Mend Poor Food Safety Habits During the High Holy Days
The Jewish New Year marks a time for reflection and renewal. Because there a lots of celebratory feasts on the agenda, including meals for Rosh Hashanah and Yom Kippur, the High Holy Days also make for a great time to review safe food handling practices. Here we’ll cover the basics of food safety surrounding some traditional foods that may pose a risk for foodborne illness.
Traditional dishes served for lunch and dinners for Rosh Hashanah include gefilte fish, brisket, baked chicken, roast vegetables and kugel. As you prepare these dishes, use separate cutting boards for produce and for meat, poultry, and seafood. This will ensure that any bacteria in these products will not cross-contaminate your vegetable dishes.
When preparing chicken dishes, be sure to bake the poultry to an internal temperature of 165 ˚F. Thorough cooking is required to kill any bacteria that may be in the chicken, and the only way to know if it is thoroughly cooked is to check the internal temperature.

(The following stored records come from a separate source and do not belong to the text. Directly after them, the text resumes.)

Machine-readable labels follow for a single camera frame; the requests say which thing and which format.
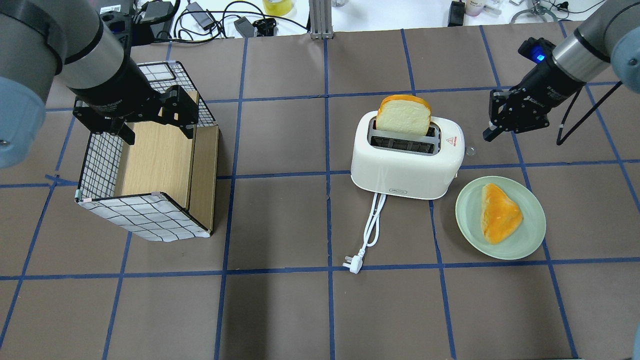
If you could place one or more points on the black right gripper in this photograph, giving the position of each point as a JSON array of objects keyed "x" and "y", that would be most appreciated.
[{"x": 549, "y": 87}]

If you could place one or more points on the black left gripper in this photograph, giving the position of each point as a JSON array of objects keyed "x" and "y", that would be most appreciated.
[{"x": 116, "y": 89}]

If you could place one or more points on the cream white toaster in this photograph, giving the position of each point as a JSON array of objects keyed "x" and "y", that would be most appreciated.
[{"x": 406, "y": 165}]

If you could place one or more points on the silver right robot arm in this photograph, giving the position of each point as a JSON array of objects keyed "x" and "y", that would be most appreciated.
[{"x": 607, "y": 38}]

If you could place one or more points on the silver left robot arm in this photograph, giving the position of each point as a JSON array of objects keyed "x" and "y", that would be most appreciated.
[{"x": 90, "y": 52}]

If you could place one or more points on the bread slice in toaster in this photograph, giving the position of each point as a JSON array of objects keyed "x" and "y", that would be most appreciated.
[{"x": 406, "y": 114}]

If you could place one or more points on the orange bread on plate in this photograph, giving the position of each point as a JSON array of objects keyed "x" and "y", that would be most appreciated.
[{"x": 500, "y": 216}]

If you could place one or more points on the light green plate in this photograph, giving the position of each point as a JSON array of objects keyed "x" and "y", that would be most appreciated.
[{"x": 524, "y": 241}]

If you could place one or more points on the black power adapter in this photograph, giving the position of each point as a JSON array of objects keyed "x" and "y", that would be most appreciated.
[{"x": 456, "y": 14}]

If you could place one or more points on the white paper cup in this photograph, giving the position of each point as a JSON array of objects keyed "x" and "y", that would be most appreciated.
[{"x": 473, "y": 8}]

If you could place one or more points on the yellow tape roll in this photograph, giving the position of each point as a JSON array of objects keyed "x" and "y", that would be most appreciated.
[{"x": 278, "y": 8}]

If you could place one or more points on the wire basket with wooden shelf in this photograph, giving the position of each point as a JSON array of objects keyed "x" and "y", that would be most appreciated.
[{"x": 163, "y": 187}]

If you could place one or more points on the aluminium frame post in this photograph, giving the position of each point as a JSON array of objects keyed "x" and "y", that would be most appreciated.
[{"x": 320, "y": 17}]

Kugel, a traditional Jewish dish, and many other types of casseroles served during the High Holy Days, contain eggs. As with all dishes containing egg, Salmonella bacteria are a concern. You cannot tell if an egg contains Salmonella. In fact, the bacterium has been found inside even a clean, unbroken egg.

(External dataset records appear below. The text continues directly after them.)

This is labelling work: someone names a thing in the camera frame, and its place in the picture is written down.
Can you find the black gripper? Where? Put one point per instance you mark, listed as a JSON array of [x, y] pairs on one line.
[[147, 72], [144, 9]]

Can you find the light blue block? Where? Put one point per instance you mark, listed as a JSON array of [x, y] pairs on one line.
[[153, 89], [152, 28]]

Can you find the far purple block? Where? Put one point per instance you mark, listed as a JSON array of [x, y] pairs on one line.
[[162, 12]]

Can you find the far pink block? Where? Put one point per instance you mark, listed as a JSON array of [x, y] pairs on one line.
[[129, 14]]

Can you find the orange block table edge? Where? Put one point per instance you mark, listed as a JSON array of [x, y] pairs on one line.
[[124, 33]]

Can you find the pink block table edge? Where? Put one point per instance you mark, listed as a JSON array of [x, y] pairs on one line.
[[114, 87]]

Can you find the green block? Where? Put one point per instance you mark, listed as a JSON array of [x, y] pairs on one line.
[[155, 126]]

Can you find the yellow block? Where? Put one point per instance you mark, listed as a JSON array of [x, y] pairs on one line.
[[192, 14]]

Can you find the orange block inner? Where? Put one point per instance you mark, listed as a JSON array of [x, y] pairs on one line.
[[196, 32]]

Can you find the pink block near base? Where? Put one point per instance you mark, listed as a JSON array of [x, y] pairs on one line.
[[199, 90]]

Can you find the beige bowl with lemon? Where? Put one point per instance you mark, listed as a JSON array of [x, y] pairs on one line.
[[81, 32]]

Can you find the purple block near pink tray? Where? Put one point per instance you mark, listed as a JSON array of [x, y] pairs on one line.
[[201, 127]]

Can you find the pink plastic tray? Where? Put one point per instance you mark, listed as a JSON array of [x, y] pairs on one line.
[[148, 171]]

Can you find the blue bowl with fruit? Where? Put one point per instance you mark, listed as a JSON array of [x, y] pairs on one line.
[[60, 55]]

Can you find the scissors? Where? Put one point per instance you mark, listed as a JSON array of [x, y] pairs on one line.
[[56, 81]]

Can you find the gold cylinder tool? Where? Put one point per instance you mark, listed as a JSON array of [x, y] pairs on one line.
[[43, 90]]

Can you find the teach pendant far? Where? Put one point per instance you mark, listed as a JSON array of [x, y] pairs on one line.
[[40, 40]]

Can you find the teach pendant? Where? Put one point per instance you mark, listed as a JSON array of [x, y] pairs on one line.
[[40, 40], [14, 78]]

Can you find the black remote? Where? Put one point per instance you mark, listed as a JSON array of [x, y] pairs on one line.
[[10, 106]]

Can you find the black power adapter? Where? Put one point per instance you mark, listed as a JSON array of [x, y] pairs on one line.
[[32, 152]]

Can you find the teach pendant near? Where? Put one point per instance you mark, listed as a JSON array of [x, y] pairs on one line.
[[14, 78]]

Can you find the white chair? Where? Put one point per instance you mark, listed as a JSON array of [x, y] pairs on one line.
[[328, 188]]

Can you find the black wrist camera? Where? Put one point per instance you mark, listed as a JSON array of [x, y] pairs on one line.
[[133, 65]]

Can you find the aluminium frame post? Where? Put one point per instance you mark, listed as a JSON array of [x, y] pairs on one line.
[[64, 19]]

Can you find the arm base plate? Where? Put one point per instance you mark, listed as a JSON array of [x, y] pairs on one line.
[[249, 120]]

The only way to make sure these dishes are safe to eat is by fully cooking the eggs they contain. You know the dish is fully cooked when a thermometer inserted into the center of the mixture reaches 160 °F.
Jews traditionally eat a Meal of Cessation - called Seudat Mafseket - before the Yom Kippur fast. Many families eat a meat meal for lunch, and then a hi-carb dairy dinner directly before the fast. The meat menu includes low-salt vegetable soup, kreplach (stuffed meat dumplings), breaded chicken, potatoes and dessert. The dairy menu includes egg soufflé, whole wheat bagels with various spreads and fruit salad.
Kosher foods do not immediately guarantee that food is free from foodborne pathogens. When creating your shopping list, be sure to select pasteurized dairy products. Pasteurized dairy products like cream cheese, help you and your family avoid pathogens like Listeriosis and Campylobacter. These dangerous pathogens can be found in unpasteurized dairy products.
Because kreplach often contain meat, if they are handled improperly they can become a food safety risk. You should observe the following food safety tips when purchasing, preparing or cooking meat dumplings.
- When purchasing pre-made dumplings, read the storage instruction to be sure you can keep them properly. Some come frozen and others should be refrigerated.
- When cooking dumplings on your own, remember to cook them thoroughly until the internal temperature reaches at least 165 ˚F. Check multiple dumplings so you have a representative sample of the items you are cooking
By following these steps and you, your family, and your guests will have food safe High Holy Days. Tzom kal (this phrase is used to wish someone well for Yom Kippur)!